Exercise prompt:
In the listing below, find the line that contains "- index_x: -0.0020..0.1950" and the line that contains "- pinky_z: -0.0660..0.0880". Quote both and every line between them, exactly, and nothing more.

Information:
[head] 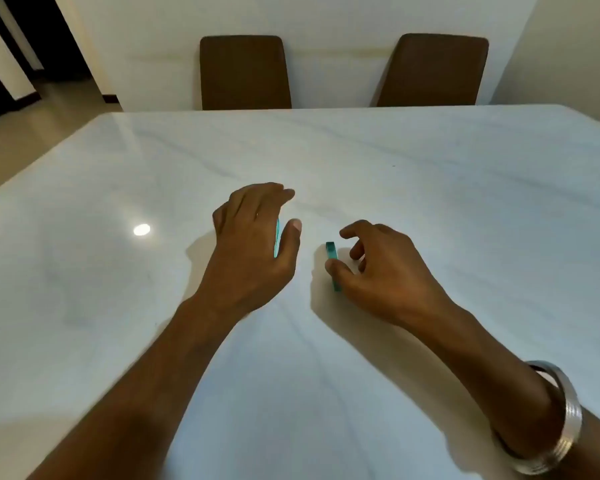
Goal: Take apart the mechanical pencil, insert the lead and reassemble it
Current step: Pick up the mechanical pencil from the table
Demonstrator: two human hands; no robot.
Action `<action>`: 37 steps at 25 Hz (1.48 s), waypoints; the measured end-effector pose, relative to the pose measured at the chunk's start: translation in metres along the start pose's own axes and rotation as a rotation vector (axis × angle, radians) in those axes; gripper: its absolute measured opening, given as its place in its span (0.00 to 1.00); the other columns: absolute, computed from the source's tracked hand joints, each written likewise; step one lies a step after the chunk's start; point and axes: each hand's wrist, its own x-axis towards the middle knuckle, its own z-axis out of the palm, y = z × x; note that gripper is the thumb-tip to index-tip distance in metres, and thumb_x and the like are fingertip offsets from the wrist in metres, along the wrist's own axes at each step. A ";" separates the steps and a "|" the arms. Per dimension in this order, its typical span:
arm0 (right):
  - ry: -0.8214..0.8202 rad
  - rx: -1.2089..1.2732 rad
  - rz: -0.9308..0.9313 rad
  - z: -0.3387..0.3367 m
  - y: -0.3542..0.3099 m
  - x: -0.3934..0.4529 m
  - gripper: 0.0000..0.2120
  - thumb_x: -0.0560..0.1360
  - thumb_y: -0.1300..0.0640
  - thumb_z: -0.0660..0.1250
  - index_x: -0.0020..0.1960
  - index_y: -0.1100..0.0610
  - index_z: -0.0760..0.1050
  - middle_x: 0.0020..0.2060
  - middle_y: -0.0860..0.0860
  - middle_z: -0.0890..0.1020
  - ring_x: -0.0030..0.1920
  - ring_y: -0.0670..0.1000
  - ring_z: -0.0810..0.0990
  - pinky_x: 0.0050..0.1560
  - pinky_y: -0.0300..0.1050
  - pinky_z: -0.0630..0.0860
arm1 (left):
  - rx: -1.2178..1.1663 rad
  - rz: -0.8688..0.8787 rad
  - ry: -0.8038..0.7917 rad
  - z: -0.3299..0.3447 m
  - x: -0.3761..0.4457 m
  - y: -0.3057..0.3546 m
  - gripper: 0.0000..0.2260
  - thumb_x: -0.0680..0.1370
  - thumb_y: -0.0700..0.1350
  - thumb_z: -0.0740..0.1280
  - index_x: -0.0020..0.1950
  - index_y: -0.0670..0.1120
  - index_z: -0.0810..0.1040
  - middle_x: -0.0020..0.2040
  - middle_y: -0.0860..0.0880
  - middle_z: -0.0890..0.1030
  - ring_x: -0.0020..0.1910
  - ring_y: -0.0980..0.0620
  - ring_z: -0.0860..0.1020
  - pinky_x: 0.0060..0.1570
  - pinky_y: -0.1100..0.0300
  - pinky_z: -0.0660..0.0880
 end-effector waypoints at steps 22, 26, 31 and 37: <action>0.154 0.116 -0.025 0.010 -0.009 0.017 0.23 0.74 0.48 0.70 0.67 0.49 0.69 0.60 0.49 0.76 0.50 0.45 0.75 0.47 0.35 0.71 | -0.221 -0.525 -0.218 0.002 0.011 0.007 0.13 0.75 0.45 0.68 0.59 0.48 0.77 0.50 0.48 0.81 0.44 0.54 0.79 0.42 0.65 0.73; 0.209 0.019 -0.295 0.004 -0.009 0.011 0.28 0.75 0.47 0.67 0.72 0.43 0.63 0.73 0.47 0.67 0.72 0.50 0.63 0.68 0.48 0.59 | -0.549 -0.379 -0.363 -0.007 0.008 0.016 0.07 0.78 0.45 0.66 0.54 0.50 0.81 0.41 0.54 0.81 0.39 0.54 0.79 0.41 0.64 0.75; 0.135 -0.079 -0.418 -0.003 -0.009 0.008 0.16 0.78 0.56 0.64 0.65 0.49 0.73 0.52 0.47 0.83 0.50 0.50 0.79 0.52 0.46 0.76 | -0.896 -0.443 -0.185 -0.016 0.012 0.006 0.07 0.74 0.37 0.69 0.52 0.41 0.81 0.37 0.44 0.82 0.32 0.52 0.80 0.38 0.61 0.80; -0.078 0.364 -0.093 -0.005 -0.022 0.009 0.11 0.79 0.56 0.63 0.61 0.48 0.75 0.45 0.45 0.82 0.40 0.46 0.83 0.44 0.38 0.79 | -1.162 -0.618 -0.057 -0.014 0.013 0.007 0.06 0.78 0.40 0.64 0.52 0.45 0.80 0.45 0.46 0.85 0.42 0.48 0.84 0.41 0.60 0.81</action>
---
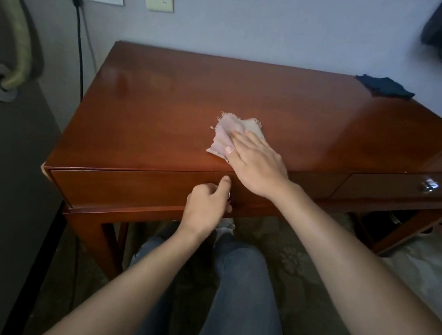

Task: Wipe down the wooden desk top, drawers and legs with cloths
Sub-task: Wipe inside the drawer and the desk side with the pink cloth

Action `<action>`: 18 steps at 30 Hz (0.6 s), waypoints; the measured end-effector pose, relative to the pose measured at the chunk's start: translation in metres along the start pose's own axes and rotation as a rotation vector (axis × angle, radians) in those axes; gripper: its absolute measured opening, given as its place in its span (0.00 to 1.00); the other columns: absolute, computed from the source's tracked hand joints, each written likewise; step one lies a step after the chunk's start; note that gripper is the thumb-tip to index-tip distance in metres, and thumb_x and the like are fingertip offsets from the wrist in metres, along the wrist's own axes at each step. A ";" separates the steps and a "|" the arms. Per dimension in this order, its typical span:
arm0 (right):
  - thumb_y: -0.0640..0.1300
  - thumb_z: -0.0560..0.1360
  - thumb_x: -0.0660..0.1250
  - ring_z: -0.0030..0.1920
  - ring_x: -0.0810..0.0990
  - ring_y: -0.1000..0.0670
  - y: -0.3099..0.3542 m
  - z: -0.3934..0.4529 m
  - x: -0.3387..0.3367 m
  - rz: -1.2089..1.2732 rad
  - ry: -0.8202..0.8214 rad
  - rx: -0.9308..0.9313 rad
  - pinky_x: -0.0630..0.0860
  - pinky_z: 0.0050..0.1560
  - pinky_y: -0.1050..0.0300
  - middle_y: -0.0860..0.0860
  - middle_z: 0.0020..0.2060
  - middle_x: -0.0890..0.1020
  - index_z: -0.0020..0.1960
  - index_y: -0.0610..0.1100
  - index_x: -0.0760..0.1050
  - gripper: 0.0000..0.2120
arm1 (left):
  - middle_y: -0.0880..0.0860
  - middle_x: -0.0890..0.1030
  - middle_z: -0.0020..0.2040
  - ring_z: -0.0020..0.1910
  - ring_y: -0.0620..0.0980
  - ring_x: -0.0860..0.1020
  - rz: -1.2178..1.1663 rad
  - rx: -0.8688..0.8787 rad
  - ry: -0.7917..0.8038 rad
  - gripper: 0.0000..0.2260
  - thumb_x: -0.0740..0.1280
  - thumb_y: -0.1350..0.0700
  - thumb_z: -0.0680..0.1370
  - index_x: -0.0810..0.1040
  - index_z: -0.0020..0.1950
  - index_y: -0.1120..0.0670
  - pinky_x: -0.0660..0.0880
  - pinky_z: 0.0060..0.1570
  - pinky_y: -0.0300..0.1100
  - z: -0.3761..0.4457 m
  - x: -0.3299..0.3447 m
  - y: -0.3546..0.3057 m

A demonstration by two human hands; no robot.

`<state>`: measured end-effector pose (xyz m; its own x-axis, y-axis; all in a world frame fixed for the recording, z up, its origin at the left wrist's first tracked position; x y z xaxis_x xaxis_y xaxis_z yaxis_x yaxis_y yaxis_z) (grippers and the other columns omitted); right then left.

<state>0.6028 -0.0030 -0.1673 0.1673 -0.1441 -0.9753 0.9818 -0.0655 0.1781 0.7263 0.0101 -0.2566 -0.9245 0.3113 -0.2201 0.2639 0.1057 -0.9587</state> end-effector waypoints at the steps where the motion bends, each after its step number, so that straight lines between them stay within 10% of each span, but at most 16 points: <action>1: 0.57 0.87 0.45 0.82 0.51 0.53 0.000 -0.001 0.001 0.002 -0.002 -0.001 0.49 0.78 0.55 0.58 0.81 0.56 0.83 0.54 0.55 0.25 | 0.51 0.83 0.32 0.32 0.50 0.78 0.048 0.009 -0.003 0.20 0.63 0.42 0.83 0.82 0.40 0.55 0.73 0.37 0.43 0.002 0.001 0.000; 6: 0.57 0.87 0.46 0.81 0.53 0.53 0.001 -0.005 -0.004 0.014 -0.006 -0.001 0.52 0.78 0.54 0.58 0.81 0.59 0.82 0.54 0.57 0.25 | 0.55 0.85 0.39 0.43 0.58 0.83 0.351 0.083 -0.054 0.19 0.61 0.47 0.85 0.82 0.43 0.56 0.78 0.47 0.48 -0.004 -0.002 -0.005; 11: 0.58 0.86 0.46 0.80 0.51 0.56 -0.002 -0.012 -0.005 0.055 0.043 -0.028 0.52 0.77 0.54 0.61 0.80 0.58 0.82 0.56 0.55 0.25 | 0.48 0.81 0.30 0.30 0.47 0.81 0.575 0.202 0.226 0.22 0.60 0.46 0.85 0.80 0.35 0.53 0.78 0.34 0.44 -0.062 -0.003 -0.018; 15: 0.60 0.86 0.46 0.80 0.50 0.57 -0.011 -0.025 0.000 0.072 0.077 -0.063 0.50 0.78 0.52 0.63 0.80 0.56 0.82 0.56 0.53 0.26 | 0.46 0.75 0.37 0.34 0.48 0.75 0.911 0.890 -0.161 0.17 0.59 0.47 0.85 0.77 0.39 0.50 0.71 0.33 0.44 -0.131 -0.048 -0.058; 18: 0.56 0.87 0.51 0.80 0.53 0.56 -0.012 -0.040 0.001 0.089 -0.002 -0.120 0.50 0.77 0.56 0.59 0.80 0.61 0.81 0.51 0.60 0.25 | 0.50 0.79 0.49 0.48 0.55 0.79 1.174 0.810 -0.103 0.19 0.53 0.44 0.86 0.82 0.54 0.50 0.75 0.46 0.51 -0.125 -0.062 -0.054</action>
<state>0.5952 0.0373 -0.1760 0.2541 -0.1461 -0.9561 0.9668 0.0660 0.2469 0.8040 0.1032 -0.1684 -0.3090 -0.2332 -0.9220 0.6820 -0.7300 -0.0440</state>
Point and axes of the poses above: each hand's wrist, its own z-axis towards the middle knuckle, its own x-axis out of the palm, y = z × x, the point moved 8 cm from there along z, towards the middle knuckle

Response to the task:
  - index_x: -0.0020..0.1950
  - index_y: -0.0670..0.1120
  - index_z: -0.0810..0.1040
  - middle_x: -0.0020..0.2040
  - middle_y: -0.0860..0.0880
  - middle_z: -0.0890..0.1030
  - ring_x: -0.0020..0.1910
  - ring_y: -0.0980..0.0620
  - ring_z: -0.0860..0.1020
  - pinky_x: 0.0060..0.1570
  - pinky_y: -0.1100..0.0300
  - pinky_z: -0.0660..0.0880

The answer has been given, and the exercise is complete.